**Work instruction**
Find the string "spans" in the entries and copy each line that has it.

Stored items from a collection:
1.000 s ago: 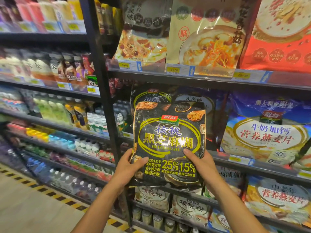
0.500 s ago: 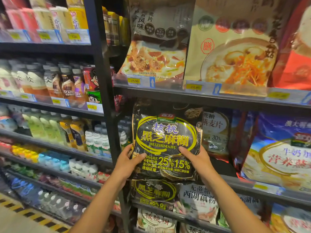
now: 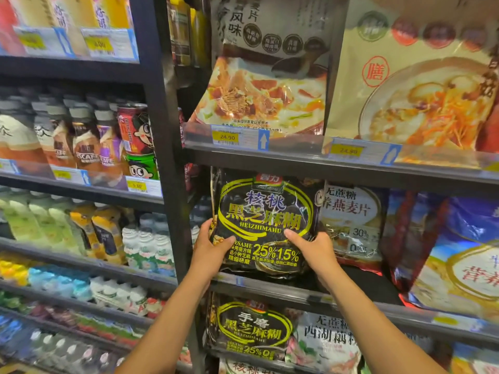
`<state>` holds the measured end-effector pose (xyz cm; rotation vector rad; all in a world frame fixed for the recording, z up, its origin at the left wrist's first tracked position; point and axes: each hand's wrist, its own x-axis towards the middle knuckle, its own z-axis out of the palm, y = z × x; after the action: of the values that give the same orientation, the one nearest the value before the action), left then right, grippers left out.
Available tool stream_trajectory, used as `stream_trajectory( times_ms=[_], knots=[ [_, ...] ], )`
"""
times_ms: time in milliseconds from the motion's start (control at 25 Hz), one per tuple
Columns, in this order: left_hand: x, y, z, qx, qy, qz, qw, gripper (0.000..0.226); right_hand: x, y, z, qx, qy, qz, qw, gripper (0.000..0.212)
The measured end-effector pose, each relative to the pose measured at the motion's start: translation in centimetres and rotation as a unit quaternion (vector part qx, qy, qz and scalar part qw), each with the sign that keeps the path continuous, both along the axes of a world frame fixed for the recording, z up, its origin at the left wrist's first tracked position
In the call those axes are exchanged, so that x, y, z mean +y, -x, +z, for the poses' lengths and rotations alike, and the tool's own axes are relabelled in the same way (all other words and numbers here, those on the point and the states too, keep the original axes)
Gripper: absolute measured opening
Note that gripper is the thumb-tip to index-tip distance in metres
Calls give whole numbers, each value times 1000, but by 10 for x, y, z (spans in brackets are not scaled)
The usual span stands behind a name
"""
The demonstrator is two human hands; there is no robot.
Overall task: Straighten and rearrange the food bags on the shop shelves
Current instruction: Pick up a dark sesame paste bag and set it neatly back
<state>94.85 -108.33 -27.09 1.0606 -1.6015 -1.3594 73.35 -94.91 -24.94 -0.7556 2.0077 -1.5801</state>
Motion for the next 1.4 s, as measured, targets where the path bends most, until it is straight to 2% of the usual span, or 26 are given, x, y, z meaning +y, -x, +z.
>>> stream_trajectory(
  times_ms=[120, 280, 440, 640, 800, 960, 1080, 1400],
  knots=[
    [-2, 0, -1, -34, -1, -7, 999, 71, 0, 3, -11, 26, -20, -11, 999, 58],
    [-3, -4, -7, -105, -16, -20, 994, 80, 5, 5, -24, 73, -67, 18, 995, 70],
    [2, -5, -12, -180, -12, -29, 983, 86, 9, 1, -26, 101, -85, 43, 990, 60],
    [-2, -4, -20, -200, 10, -45, 979, 108, 21, -6, -32, 198, -217, 76, 953, 87],
    [-8, 4, -22, -226, 29, -36, 973, 105, 17, -16, -37, 216, -198, 34, 956, 82],
    [-18, 11, -25, -223, 24, -34, 974, 106, 5, -13, -31, 216, -219, 18, 951, 69],
    [-23, 14, -27, -220, 17, -41, 975, 104, 0, -13, -29, 237, -234, 8, 943, 69],
    [-12, 9, -33, -245, 56, -22, 968, 99, 14, -18, -32, 241, -189, 26, 952, 74]
  ],
)
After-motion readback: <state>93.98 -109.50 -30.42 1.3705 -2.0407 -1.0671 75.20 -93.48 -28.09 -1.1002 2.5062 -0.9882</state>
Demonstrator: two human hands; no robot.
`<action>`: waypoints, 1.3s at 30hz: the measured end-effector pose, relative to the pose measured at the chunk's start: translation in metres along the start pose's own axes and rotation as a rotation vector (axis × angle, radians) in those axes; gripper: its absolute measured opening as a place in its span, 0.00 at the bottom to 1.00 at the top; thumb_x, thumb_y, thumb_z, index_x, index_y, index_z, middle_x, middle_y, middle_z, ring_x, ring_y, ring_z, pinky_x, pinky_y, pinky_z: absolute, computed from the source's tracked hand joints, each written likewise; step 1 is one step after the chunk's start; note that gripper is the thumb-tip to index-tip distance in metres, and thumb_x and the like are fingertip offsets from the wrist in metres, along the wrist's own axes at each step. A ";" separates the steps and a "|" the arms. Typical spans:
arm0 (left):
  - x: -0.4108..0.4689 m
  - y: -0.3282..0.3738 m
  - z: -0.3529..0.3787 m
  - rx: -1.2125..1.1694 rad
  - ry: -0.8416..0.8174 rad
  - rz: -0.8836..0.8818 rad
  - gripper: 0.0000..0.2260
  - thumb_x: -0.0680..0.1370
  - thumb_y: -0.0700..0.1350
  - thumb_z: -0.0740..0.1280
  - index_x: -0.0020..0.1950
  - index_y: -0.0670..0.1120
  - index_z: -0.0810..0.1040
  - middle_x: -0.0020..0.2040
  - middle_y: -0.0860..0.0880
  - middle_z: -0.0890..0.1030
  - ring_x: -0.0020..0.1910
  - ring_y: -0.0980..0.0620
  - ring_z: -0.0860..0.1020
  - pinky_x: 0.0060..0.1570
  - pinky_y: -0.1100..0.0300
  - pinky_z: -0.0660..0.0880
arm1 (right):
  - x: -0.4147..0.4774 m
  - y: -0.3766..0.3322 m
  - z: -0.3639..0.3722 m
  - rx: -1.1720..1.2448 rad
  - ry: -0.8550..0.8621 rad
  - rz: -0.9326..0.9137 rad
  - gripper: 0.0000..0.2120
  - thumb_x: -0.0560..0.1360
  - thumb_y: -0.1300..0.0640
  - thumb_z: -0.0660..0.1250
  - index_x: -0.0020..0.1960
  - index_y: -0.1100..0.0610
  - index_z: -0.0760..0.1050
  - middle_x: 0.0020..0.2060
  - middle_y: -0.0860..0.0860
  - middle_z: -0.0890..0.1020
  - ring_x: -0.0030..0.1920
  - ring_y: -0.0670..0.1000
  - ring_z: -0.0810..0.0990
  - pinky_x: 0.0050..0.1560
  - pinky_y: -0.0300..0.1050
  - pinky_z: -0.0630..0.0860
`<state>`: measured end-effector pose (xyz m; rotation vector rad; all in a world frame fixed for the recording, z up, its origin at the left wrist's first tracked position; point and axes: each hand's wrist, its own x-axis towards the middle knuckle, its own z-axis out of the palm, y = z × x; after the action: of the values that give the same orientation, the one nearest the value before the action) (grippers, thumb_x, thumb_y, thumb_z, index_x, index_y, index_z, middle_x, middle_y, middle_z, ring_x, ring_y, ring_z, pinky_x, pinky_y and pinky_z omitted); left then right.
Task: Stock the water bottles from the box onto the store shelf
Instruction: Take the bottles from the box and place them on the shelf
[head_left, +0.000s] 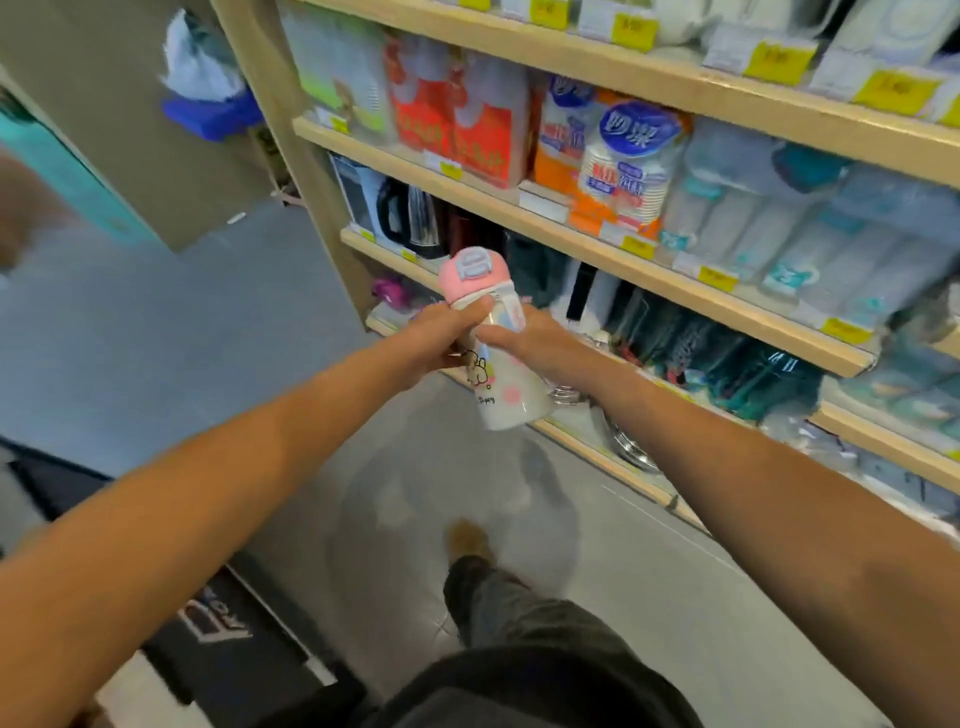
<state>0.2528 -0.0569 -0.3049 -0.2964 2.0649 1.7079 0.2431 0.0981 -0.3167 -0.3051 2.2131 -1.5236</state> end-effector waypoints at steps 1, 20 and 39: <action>0.010 0.002 -0.017 0.005 0.005 -0.017 0.19 0.78 0.56 0.63 0.62 0.44 0.76 0.55 0.44 0.81 0.53 0.47 0.80 0.54 0.56 0.78 | 0.019 -0.005 0.008 0.014 -0.008 0.008 0.06 0.75 0.53 0.67 0.52 0.46 0.74 0.41 0.42 0.82 0.37 0.39 0.81 0.37 0.34 0.75; 0.176 0.087 -0.288 0.023 -0.128 0.031 0.17 0.77 0.54 0.65 0.59 0.44 0.78 0.47 0.46 0.83 0.47 0.48 0.81 0.47 0.56 0.78 | 0.291 -0.132 0.092 0.076 0.162 0.036 0.12 0.75 0.49 0.66 0.58 0.44 0.73 0.50 0.45 0.83 0.48 0.45 0.83 0.46 0.40 0.79; 0.197 0.392 -0.456 0.104 -0.599 0.686 0.29 0.69 0.56 0.67 0.67 0.44 0.71 0.58 0.42 0.80 0.50 0.49 0.78 0.44 0.58 0.72 | 0.381 -0.456 0.032 -0.325 0.808 -0.330 0.11 0.74 0.56 0.68 0.55 0.57 0.77 0.50 0.52 0.84 0.50 0.52 0.82 0.50 0.47 0.78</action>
<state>-0.1806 -0.3938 0.0103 0.9448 1.8651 1.7213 -0.1067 -0.2555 0.0099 -0.1673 3.1921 -1.6330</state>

**Expected answer**
Calls give whole numbers, each value times 1000, but by 10 for x, y, z (spans in brackets are not scaled)
`<action>`: waypoints, 1.3s at 30hz: the measured end-effector pose, relative to the pose measured at the chunk's start: translation in metres along the start pose's own axes and rotation as a rotation vector (axis × angle, radians) in those axes; gripper: its absolute measured opening as a place in its span, 0.00 at the bottom to 1.00 at the top; thumb_x, thumb_y, thumb_z, index_x, index_y, index_z, middle_x, middle_y, middle_z, ring_x, ring_y, ring_z, pinky_x, pinky_y, pinky_z: absolute, computed from the source's tracked hand joints, each written likewise; step 1 is one step after the chunk's start; note that gripper is the thumb-tip to index-tip distance in metres, and thumb_x and the like are fingertip offsets from the wrist in metres, along the wrist's own axes at each step. A ";" separates the steps and a "|" the arms. Typical spans:

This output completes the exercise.